▶ Directions
Please read the records below and return each line holding the string "print".

(Recorded data)
◇ ◇ ◇ ◇ ◇ ◇ ◇

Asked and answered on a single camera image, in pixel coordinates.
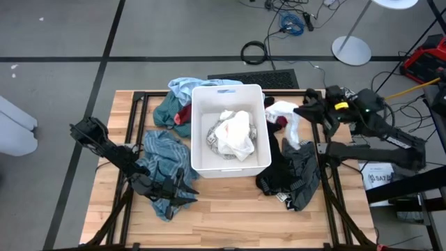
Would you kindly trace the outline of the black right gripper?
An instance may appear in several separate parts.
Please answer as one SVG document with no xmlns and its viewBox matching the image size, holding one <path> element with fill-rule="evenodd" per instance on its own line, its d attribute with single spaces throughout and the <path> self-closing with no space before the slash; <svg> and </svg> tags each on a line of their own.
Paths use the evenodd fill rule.
<svg viewBox="0 0 446 251">
<path fill-rule="evenodd" d="M 341 118 L 347 110 L 335 109 L 335 105 L 340 102 L 347 102 L 347 100 L 339 86 L 327 87 L 324 96 L 315 89 L 307 89 L 305 104 L 295 108 L 295 113 L 312 123 L 321 124 L 324 134 L 332 137 L 338 130 Z"/>
</svg>

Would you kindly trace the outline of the grey white leaf print garment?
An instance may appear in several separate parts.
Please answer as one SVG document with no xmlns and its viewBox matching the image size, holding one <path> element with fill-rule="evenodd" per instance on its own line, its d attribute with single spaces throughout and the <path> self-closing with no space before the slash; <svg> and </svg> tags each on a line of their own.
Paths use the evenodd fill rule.
<svg viewBox="0 0 446 251">
<path fill-rule="evenodd" d="M 210 147 L 211 151 L 216 153 L 217 155 L 221 156 L 222 158 L 224 158 L 225 160 L 233 160 L 233 159 L 237 159 L 235 158 L 233 155 L 228 155 L 226 158 L 223 155 L 220 155 L 217 152 L 217 139 L 215 136 L 215 128 L 220 124 L 220 122 L 218 121 L 214 126 L 212 126 L 209 131 L 208 134 L 206 135 L 206 143 L 207 145 Z M 254 129 L 256 129 L 256 127 L 252 124 L 250 124 L 252 126 L 252 134 L 254 134 Z M 250 137 L 254 143 L 254 140 L 257 138 L 257 129 L 256 129 L 256 137 L 254 135 L 252 135 Z"/>
</svg>

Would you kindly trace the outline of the dark teal dotted shirt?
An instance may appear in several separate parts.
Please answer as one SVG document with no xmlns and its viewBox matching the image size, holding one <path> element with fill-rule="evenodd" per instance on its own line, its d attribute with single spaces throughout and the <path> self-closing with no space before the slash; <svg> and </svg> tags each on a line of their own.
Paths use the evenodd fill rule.
<svg viewBox="0 0 446 251">
<path fill-rule="evenodd" d="M 174 117 L 183 109 L 179 99 L 172 91 L 164 97 L 162 103 L 154 109 L 153 120 L 157 127 L 175 131 L 180 137 L 191 137 L 191 123 L 177 125 Z"/>
</svg>

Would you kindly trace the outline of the white plastic bin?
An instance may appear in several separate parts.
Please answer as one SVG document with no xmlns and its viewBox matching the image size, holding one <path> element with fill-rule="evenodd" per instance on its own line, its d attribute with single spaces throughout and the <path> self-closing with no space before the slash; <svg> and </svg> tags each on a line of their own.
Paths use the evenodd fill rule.
<svg viewBox="0 0 446 251">
<path fill-rule="evenodd" d="M 246 111 L 257 129 L 254 152 L 243 161 L 225 160 L 206 143 L 225 110 Z M 272 162 L 262 89 L 257 84 L 200 86 L 192 91 L 191 166 L 204 178 L 256 176 Z"/>
</svg>

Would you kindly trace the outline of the light blue geometric print shirt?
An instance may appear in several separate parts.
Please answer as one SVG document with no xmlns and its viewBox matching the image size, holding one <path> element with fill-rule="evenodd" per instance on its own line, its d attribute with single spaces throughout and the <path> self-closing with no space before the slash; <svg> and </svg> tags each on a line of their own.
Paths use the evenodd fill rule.
<svg viewBox="0 0 446 251">
<path fill-rule="evenodd" d="M 197 79 L 193 77 L 179 77 L 168 83 L 169 89 L 174 93 L 179 103 L 184 107 L 192 102 L 192 90 L 200 86 L 227 86 L 241 85 L 237 80 L 230 79 Z"/>
</svg>

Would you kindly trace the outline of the white power strip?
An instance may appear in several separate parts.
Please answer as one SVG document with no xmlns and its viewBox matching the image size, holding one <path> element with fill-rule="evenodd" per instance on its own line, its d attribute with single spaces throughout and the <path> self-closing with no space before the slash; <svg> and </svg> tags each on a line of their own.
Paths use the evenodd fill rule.
<svg viewBox="0 0 446 251">
<path fill-rule="evenodd" d="M 346 100 L 353 101 L 357 98 L 356 92 L 354 92 L 346 87 L 342 87 L 341 90 L 343 91 Z"/>
</svg>

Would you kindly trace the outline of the teal striped shirt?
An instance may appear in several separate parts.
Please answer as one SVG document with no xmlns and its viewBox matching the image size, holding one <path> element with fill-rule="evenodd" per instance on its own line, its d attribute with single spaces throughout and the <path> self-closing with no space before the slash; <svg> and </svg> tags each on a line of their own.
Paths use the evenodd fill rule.
<svg viewBox="0 0 446 251">
<path fill-rule="evenodd" d="M 181 140 L 174 137 L 167 130 L 149 130 L 144 136 L 144 156 L 136 163 L 146 171 L 145 174 L 134 174 L 131 180 L 133 190 L 148 198 L 146 193 L 150 190 L 156 167 L 160 168 L 163 174 L 172 178 L 176 172 L 182 168 L 184 171 L 183 181 L 192 188 L 193 181 L 197 180 L 199 175 L 193 170 L 190 160 L 190 150 Z M 180 191 L 180 197 L 195 198 L 196 195 Z M 164 217 L 165 206 L 168 204 L 166 199 L 151 202 L 156 216 L 166 222 L 170 221 Z M 180 208 L 187 208 L 190 204 L 185 204 L 174 210 L 174 216 Z"/>
</svg>

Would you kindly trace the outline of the black garment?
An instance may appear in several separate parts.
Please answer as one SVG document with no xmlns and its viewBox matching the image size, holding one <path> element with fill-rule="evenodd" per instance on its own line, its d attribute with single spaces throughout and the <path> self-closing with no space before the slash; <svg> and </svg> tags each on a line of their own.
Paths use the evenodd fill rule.
<svg viewBox="0 0 446 251">
<path fill-rule="evenodd" d="M 271 163 L 256 176 L 256 186 L 266 196 L 277 193 L 289 193 L 295 181 L 289 171 L 289 161 L 282 155 L 275 133 L 282 129 L 280 125 L 267 122 L 270 144 Z"/>
</svg>

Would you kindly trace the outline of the white floor lamp base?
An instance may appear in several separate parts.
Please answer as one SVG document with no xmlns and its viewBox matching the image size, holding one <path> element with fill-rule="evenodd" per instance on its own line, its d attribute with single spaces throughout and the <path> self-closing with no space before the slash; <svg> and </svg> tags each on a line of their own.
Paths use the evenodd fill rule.
<svg viewBox="0 0 446 251">
<path fill-rule="evenodd" d="M 375 3 L 390 10 L 406 10 L 412 8 L 419 0 L 367 0 L 364 8 L 354 22 L 346 36 L 340 36 L 332 43 L 331 50 L 335 58 L 349 66 L 363 66 L 371 60 L 371 49 L 362 39 L 355 37 L 353 32 L 368 11 L 370 5 Z"/>
</svg>

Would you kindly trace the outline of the red garment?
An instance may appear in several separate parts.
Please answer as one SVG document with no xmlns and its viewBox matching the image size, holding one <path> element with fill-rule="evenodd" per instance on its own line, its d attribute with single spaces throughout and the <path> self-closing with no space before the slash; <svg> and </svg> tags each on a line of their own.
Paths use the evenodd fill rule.
<svg viewBox="0 0 446 251">
<path fill-rule="evenodd" d="M 192 115 L 192 105 L 184 106 L 175 116 L 174 123 L 176 125 L 183 125 L 189 123 Z"/>
</svg>

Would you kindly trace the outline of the black power adapter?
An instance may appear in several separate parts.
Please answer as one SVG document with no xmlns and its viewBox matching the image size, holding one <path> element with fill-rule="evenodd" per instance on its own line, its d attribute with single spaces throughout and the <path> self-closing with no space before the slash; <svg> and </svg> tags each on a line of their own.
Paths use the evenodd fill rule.
<svg viewBox="0 0 446 251">
<path fill-rule="evenodd" d="M 302 14 L 304 20 L 305 20 L 305 24 L 307 26 L 308 31 L 313 31 L 314 30 L 314 26 L 312 24 L 311 18 L 312 18 L 312 14 L 309 14 L 308 12 L 304 12 Z"/>
</svg>

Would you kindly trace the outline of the black metal stand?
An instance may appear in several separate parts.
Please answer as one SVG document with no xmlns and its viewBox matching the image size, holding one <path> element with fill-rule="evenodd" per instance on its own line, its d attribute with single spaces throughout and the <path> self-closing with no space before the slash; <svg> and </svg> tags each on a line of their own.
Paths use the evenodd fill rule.
<svg viewBox="0 0 446 251">
<path fill-rule="evenodd" d="M 429 190 L 439 190 L 441 196 L 425 199 L 424 192 Z M 366 194 L 370 204 L 406 195 L 420 194 L 419 206 L 414 203 L 406 203 L 405 207 L 409 211 L 421 211 L 424 214 L 428 221 L 425 225 L 433 250 L 443 250 L 432 218 L 432 212 L 446 211 L 446 165 L 377 188 L 372 188 L 367 190 Z"/>
</svg>

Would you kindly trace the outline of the red and black case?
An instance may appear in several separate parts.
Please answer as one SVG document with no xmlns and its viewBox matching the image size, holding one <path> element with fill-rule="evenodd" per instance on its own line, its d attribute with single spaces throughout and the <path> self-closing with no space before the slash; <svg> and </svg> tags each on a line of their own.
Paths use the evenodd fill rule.
<svg viewBox="0 0 446 251">
<path fill-rule="evenodd" d="M 446 36 L 428 36 L 399 68 L 400 73 L 420 84 L 439 77 L 446 70 Z"/>
</svg>

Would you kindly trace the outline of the white furniture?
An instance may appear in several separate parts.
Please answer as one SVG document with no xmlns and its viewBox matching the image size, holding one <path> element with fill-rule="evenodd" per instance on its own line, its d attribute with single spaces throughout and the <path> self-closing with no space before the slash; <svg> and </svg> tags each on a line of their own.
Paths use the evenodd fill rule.
<svg viewBox="0 0 446 251">
<path fill-rule="evenodd" d="M 38 140 L 33 130 L 38 121 L 0 96 L 0 153 L 20 157 L 33 153 Z"/>
</svg>

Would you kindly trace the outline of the black metal table frame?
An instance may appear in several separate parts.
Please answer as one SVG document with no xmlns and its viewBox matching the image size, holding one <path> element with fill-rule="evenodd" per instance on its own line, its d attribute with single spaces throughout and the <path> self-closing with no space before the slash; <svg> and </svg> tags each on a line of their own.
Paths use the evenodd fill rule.
<svg viewBox="0 0 446 251">
<path fill-rule="evenodd" d="M 154 109 L 164 100 L 166 91 L 116 91 L 107 127 L 113 142 L 140 142 L 146 130 L 156 130 Z M 144 129 L 139 129 L 142 105 L 146 112 Z M 93 190 L 80 237 L 91 240 L 115 204 L 118 169 L 100 158 Z M 376 231 L 367 202 L 362 178 L 351 168 L 338 168 L 348 213 L 364 234 L 375 242 Z M 286 210 L 276 197 L 266 197 L 255 186 L 255 177 L 199 178 L 193 188 L 200 194 L 198 202 L 182 208 L 171 222 L 159 219 L 142 196 L 133 195 L 130 217 L 125 209 L 119 214 L 110 241 L 125 241 L 131 248 L 322 248 L 331 243 L 331 231 L 321 186 L 309 205 L 301 212 Z"/>
</svg>

◇ ◇ ◇ ◇ ◇ ◇ ◇

▶ Result
Would you kindly trace the outline of the grey white leaf print garment?
Would you kindly trace the outline of the light blue geometric print shirt?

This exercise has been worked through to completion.